In the list of holdings, the diversity of the group with segment leaders stands out. Nutrien Ltd. (NTR) and The Mosaic Co. (MOS) are major fertilizer manufacturers. Archer-Daniels-Midland Co. (ADM) is a global grain processing, logistics and trading company. The position in Tyson Foods Inc. (TSN) with a weighting of 4% highlights the food production side with its global beef, pork and chicken processing operation.
MOO ETF Performance
We mentioned that the fund was a winner as MOO has returned 13% so far in 2022, which is an outperformance of the broader market considering the S&P 500 (SPY) is down 8% is. The chart below shows that several of the top holdings in MOO added to the fund’s returns, with Mosaic Co standing out with a 94% YTD rise.
Companies with exposure to fertilizers, including phosphates and potash, have benefited from tight global supply conditions, which have been further squeezed by the ongoing conflict between Russia and Ukraine. Agricultural traders like ADM, up 44% YTD, and Bunge Limited (BG), up 33% in 2022, were also winners as higher prices for grains like wheat and soybeans boosted their earnings prospects.
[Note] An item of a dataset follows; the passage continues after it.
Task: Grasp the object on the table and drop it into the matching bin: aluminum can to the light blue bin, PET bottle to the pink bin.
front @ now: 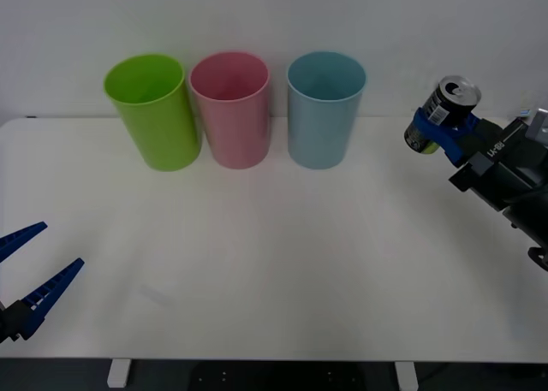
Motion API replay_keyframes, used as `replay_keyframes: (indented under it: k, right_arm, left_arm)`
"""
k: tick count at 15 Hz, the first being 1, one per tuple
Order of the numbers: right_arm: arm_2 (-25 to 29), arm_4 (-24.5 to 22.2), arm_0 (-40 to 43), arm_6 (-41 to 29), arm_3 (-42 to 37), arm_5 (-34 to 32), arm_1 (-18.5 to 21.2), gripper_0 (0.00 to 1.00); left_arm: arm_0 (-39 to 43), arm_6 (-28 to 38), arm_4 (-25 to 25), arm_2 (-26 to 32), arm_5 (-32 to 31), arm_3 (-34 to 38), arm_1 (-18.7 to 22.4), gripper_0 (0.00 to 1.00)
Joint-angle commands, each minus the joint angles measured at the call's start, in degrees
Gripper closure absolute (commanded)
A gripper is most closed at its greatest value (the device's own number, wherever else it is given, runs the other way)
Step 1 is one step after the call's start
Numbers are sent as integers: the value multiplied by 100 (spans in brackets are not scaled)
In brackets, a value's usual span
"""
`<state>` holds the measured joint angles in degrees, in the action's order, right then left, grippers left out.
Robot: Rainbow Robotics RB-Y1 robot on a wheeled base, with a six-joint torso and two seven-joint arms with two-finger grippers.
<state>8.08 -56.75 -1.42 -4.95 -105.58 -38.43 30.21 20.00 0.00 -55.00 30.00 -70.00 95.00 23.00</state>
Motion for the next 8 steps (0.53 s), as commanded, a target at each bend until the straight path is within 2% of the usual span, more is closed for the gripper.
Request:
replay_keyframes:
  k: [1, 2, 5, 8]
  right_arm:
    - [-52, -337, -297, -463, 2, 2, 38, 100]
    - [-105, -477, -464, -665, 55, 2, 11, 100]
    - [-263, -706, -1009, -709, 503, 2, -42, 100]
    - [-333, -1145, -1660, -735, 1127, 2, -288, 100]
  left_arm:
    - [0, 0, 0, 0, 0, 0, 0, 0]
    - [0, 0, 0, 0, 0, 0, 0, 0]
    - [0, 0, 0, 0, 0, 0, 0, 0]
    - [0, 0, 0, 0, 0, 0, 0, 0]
The exception at MOO are animal health companies like Zoetis Inc. and IDEXX Laboratories Inc. (IDXX), which are down 23% and 24%, respectively, this year. Part of this dynamic accounts for a recent impact of rising cases of avian influenza (“bird flu”), potentially limiting the size of poultry flocks in the coming year, as headwinds for veterinary supplies. Still, strength in MOO is widespread, with core agribusiness exposures gaining momentum this year.
MOO ETF price prediction
At a portfolio breakdown, materials sector holdings, which make up nearly a third of the fund, include companies that benefit directly from higher commodity prices such as fertilizers and agricultural products. There is also a component of the fund in consumer staples, which includes companies that are able to pass on inflationary cost pressures through pricing power.
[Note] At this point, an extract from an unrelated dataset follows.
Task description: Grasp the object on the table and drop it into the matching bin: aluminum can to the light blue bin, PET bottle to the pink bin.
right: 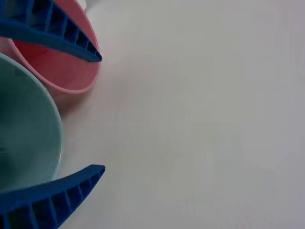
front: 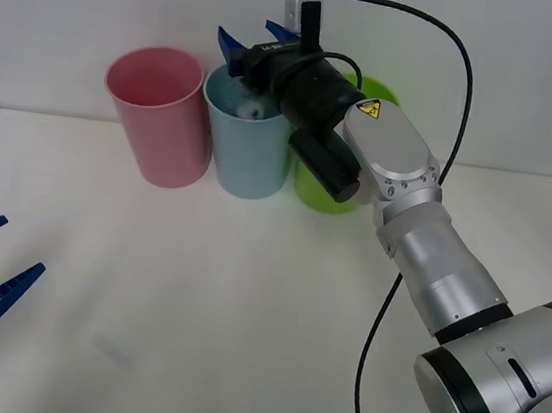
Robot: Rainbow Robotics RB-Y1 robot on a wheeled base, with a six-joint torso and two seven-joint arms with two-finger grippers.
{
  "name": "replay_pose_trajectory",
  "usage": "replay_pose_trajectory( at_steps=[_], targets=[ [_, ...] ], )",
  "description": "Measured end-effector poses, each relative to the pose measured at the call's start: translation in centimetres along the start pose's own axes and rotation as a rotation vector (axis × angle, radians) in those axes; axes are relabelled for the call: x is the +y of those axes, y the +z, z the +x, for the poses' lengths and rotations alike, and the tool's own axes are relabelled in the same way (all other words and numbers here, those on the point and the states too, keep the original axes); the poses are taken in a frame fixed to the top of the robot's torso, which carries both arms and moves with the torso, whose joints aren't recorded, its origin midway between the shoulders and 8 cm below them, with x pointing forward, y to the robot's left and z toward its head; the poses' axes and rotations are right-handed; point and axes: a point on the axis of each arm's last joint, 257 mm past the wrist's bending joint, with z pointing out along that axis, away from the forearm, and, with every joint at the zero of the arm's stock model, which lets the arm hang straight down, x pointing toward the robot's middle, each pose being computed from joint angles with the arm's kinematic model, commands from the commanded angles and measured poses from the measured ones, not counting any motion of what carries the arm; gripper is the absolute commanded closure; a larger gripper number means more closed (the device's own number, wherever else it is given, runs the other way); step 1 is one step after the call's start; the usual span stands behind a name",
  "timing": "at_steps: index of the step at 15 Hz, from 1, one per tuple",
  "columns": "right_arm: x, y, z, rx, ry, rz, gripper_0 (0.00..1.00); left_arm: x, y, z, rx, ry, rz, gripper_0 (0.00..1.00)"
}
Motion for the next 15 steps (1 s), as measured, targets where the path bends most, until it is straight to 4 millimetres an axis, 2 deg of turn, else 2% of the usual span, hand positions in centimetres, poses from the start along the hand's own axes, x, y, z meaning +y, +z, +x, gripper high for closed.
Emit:
replay_pose_trajectory(
  at_steps=[4, 6, 12, 15],
  targets=[
    [-0.1, -0.4, -0.3, -0.003, -0.001, -0.020, 0.00, 0.0, 0.0, 0.0, 0.000, 0.000, 0.000, 0.00],
    [-0.3, -1.3, -0.9, -0.021, -0.011, -0.032, 0.00, 0.0, 0.0, 0.0, 0.000, 0.000, 0.000, 0.00],
    [0.7, -7.1, -1.3, -0.058, -0.055, -0.119, 0.00, 0.0, 0.0, 0.0, 0.000, 0.000, 0.000, 0.00],
    [0.8, -11.0, -0.4, -0.052, -0.071, -0.143, 0.00, 0.0, 0.0, 0.0, 0.000, 0.000, 0.000, 0.00]
  ],
)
Aside from inflation, the ongoing conflict between Russia and Ukraine remains a key market development. While the situation has caused supply chain disruptions and is partly responsible for higher agricultural prices, the other side is the potential impact on global economic activity. When looking at the MOO ETF, one risk to consider is a deteriorating macroeconomic outlook, which would pressure demand and push commodity prices lower.
However, there is concern that an eventual resolution to the geopolitical crisis could boost economic growth, which would further boost commodity and agricultural prices. In this regard, we see various scenarios where MOO may continue to grow either due to ongoing supply-side challenges or because demand is reaccelerating over time. In the near term, we can say that the environment for the underlying agribusiness company’s cash flows and earnings will be very positive.
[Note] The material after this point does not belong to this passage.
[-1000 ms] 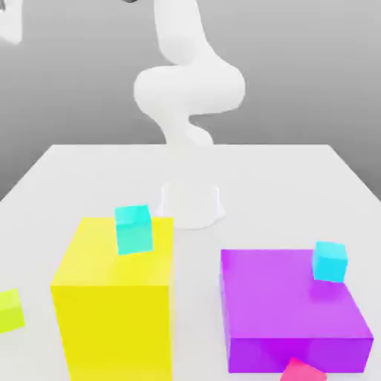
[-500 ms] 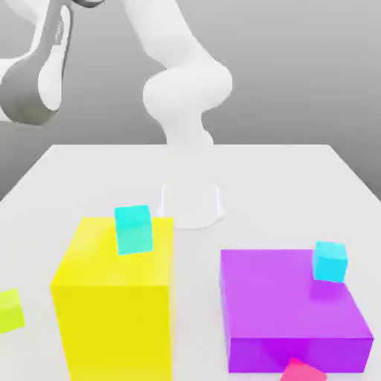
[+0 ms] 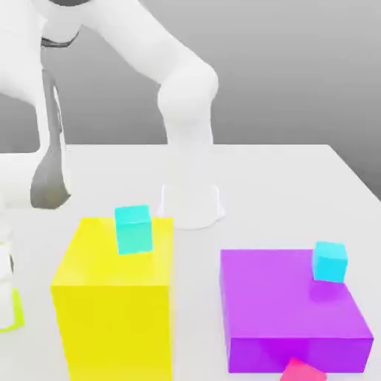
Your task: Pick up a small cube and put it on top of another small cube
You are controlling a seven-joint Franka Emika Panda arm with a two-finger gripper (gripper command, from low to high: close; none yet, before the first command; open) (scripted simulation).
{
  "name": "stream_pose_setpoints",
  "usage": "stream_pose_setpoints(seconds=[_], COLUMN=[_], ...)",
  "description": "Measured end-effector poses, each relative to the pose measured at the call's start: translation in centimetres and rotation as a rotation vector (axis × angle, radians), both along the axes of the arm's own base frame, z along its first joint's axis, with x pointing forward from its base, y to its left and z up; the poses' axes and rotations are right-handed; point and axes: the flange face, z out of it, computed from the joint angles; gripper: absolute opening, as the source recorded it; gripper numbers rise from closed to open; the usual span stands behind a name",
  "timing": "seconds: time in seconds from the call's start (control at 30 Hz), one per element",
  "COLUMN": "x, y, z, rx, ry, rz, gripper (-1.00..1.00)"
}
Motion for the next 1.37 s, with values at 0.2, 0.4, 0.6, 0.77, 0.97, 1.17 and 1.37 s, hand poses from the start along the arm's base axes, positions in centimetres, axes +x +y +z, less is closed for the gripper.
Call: stream_pose_setpoints(seconds=[0.2, 0.4, 0.6, 0.77, 0.97, 1.17, 1.37], x=[0.4, 4.8, 8.2, 8.0, 3.9, -3.6, -3.9], y=[-2.8, 4.7, 19.6, 32.1, 47.3, 58.4, 58.6], z=[11.4, 22.6, 26.9, 27.0, 23.3, 14.2, 10.7], rx=[-0.060, -0.071, -0.024, 0.011, 0.030, 0.008, 0.004], ry=[-0.112, -0.249, -0.271, -0.237, -0.138, 0.004, 0.007], rz=[-0.167, -0.201, -0.088, -0.001, 0.088, 0.176, 0.177], gripper=[-1.00, -1.00, -1.00, -1.00, -1.00, -1.00, 1.00])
We are bullish on the MOO ETF, which is well positioned to continue to recover into ongoing inflationary trends. The fund brings together an interesting group of high quality companies that have the potential to outperform in the current macro environment.
Looking at the ETF price chart, MOO traded in a relatively tight range for most of 2021 before the recent breakout above the $100 price level. The upcoming Q1 reporting season with MOO ETF reports key underlying holdings may be a catalyst for the fund to move to the next level higher.